Data extracted from a collection
=== Begin Enclosure ===
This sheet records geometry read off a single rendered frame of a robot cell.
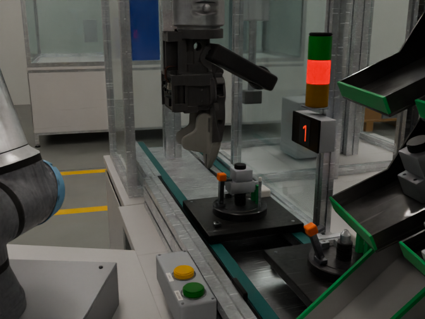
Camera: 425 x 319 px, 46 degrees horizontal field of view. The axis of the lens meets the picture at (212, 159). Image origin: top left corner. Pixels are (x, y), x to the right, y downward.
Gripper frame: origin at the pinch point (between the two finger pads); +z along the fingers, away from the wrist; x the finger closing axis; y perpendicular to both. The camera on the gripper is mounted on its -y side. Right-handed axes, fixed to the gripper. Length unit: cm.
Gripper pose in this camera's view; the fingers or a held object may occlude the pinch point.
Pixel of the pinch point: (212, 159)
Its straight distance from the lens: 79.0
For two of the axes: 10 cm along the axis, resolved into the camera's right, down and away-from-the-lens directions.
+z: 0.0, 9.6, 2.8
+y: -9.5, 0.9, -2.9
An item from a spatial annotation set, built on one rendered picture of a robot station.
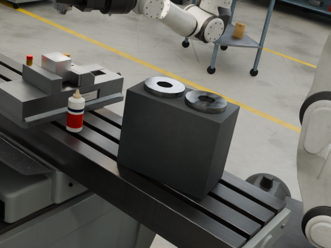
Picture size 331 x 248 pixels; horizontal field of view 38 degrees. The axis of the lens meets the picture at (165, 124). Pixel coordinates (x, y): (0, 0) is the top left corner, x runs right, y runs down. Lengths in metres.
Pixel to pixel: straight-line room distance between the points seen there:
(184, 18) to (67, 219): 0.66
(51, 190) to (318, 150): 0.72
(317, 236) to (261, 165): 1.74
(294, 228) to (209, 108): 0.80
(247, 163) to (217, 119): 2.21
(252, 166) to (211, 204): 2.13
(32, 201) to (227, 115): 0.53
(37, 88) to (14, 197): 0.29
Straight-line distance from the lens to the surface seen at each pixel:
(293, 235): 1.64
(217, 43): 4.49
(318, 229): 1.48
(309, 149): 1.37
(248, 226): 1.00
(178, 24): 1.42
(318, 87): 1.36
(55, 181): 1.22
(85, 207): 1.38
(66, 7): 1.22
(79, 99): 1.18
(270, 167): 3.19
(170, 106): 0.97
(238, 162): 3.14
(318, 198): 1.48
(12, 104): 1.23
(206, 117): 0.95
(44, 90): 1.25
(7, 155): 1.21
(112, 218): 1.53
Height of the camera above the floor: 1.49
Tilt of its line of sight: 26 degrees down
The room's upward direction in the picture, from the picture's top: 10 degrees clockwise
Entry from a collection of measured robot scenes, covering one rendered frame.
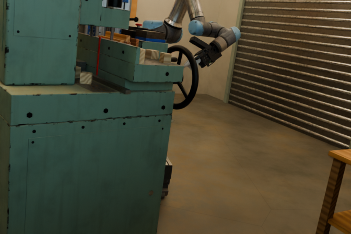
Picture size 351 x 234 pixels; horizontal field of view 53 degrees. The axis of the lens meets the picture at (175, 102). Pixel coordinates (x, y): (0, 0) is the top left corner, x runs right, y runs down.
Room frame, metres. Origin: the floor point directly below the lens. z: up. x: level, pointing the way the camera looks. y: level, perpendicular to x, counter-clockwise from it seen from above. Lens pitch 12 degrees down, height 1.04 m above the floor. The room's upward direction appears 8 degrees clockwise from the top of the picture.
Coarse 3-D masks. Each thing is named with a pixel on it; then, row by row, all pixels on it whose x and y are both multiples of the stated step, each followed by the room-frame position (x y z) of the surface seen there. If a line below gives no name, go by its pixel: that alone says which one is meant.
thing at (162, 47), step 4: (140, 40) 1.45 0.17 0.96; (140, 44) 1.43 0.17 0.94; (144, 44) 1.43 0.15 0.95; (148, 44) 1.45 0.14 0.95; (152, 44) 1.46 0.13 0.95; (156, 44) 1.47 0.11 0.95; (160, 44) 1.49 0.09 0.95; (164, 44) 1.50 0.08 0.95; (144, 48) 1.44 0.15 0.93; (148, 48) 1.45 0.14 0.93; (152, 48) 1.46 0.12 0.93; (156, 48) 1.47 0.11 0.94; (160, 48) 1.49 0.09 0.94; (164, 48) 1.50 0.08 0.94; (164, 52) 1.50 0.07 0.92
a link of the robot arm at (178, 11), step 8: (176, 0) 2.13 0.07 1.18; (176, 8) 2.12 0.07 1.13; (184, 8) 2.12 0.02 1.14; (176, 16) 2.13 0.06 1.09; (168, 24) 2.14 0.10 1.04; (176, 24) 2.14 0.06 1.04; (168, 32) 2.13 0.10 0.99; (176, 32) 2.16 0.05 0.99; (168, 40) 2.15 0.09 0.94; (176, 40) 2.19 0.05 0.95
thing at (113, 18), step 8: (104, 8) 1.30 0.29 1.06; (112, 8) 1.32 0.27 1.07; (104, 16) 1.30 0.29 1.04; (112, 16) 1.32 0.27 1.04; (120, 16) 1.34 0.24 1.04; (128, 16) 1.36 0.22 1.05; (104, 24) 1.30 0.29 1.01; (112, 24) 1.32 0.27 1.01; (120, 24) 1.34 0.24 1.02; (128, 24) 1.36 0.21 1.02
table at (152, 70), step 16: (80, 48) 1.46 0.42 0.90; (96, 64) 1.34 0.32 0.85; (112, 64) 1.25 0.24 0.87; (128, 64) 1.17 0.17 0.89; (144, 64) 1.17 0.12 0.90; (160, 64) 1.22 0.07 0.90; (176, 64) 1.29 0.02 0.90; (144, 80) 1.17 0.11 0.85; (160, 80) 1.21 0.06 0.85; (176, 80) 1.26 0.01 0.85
=== End Enclosure ===
* What to work on:
Repeat the records in full, precisely, and keep the pictures out.

* Task result:
This sheet records geometry read off a single rendered frame of a robot cell.
Camera: 425 x 319 px, 46 degrees horizontal field of view. The axis of the lens meets the picture at (212, 159). Image origin: top left corner. Pixels are (x, y), x to the right, y downward.
Gripper frame: origin at the pinch point (between the two finger pads); +z along the fingers, away from the wrist; x the finger closing axis; y perpendicular to both. The camera on the gripper is mounted on its -y side. Right-handed axes, fixed to the gripper. Length unit: cm.
Gripper pose in this camera's view; the fingers or a held object may occlude the pinch point.
Pixel of the pinch point: (212, 159)
Its straight distance from the lens: 79.0
For two of the axes: 10 cm along the axis, resolved into the camera's right, down and away-from-the-lens directions.
+z: 0.0, 9.6, 2.8
+y: -9.5, 0.9, -2.9
An item from a spatial annotation set, built on one rendered picture of a robot station.
Picture size 331 x 248 pixels; horizontal field of view 38 degrees. The axis of the lens meets the picture at (165, 124). Pixel coordinates (x, y): (0, 0) is the top left corner, x runs right, y runs down. Lengths in metres.
Pixel to pixel: straight-line room distance between the points seen there:
(184, 18) to (67, 219): 0.66
(51, 190) to (318, 150): 0.72
(317, 236) to (261, 165): 1.74
(294, 228) to (209, 108): 0.80
(247, 163) to (217, 119): 2.21
(252, 166) to (211, 204): 2.13
(32, 201) to (227, 115): 0.53
(37, 88) to (14, 197): 0.29
Straight-line distance from the lens to the surface seen at each pixel:
(293, 235): 1.64
(217, 43): 4.49
(318, 229): 1.48
(309, 149): 1.37
(248, 226): 1.00
(178, 24): 1.42
(318, 87): 1.36
(55, 181): 1.22
(85, 207): 1.38
(66, 7): 1.22
(79, 99): 1.18
(270, 167): 3.19
(170, 106): 0.97
(238, 162): 3.14
(318, 198): 1.48
(12, 104): 1.23
(206, 117): 0.95
(44, 90): 1.25
(7, 155): 1.21
(112, 218): 1.53
Height of the camera above the floor: 1.49
Tilt of its line of sight: 26 degrees down
The room's upward direction in the picture, from the picture's top: 10 degrees clockwise
Entry from a collection of measured robot scenes, covering one rendered frame.
Picture size 351 x 234 pixels; horizontal field of view 53 degrees. The axis of the lens meets the picture at (175, 102). Pixel coordinates (x, y): (0, 0) is the top left corner, x runs right, y runs down.
Room frame, metres. Origin: the floor point directly below the lens. z: up. x: level, pointing the way the camera looks. y: level, perpendicular to x, counter-clockwise from it seen from above. Lens pitch 12 degrees down, height 1.04 m above the floor. The room's upward direction appears 8 degrees clockwise from the top of the picture.
Coarse 3-D masks. Each thing is named with a pixel on it; then, row by row, all pixels on it whose x and y are both multiples of the stated step, each followed by the room-frame position (x y z) of the surface seen there. If a line below gives no name, go by its pixel: that alone says which one is meant.
thing at (162, 47), step 4: (140, 40) 1.45 0.17 0.96; (140, 44) 1.43 0.17 0.94; (144, 44) 1.43 0.15 0.95; (148, 44) 1.45 0.14 0.95; (152, 44) 1.46 0.13 0.95; (156, 44) 1.47 0.11 0.95; (160, 44) 1.49 0.09 0.95; (164, 44) 1.50 0.08 0.95; (144, 48) 1.44 0.15 0.93; (148, 48) 1.45 0.14 0.93; (152, 48) 1.46 0.12 0.93; (156, 48) 1.47 0.11 0.94; (160, 48) 1.49 0.09 0.94; (164, 48) 1.50 0.08 0.94; (164, 52) 1.50 0.07 0.92
a link of the robot arm at (178, 11), step 8: (176, 0) 2.13 0.07 1.18; (176, 8) 2.12 0.07 1.13; (184, 8) 2.12 0.02 1.14; (176, 16) 2.13 0.06 1.09; (168, 24) 2.14 0.10 1.04; (176, 24) 2.14 0.06 1.04; (168, 32) 2.13 0.10 0.99; (176, 32) 2.16 0.05 0.99; (168, 40) 2.15 0.09 0.94; (176, 40) 2.19 0.05 0.95
thing at (113, 18), step 8: (104, 8) 1.30 0.29 1.06; (112, 8) 1.32 0.27 1.07; (104, 16) 1.30 0.29 1.04; (112, 16) 1.32 0.27 1.04; (120, 16) 1.34 0.24 1.04; (128, 16) 1.36 0.22 1.05; (104, 24) 1.30 0.29 1.01; (112, 24) 1.32 0.27 1.01; (120, 24) 1.34 0.24 1.02; (128, 24) 1.36 0.21 1.02
table at (152, 70), step 16: (80, 48) 1.46 0.42 0.90; (96, 64) 1.34 0.32 0.85; (112, 64) 1.25 0.24 0.87; (128, 64) 1.17 0.17 0.89; (144, 64) 1.17 0.12 0.90; (160, 64) 1.22 0.07 0.90; (176, 64) 1.29 0.02 0.90; (144, 80) 1.17 0.11 0.85; (160, 80) 1.21 0.06 0.85; (176, 80) 1.26 0.01 0.85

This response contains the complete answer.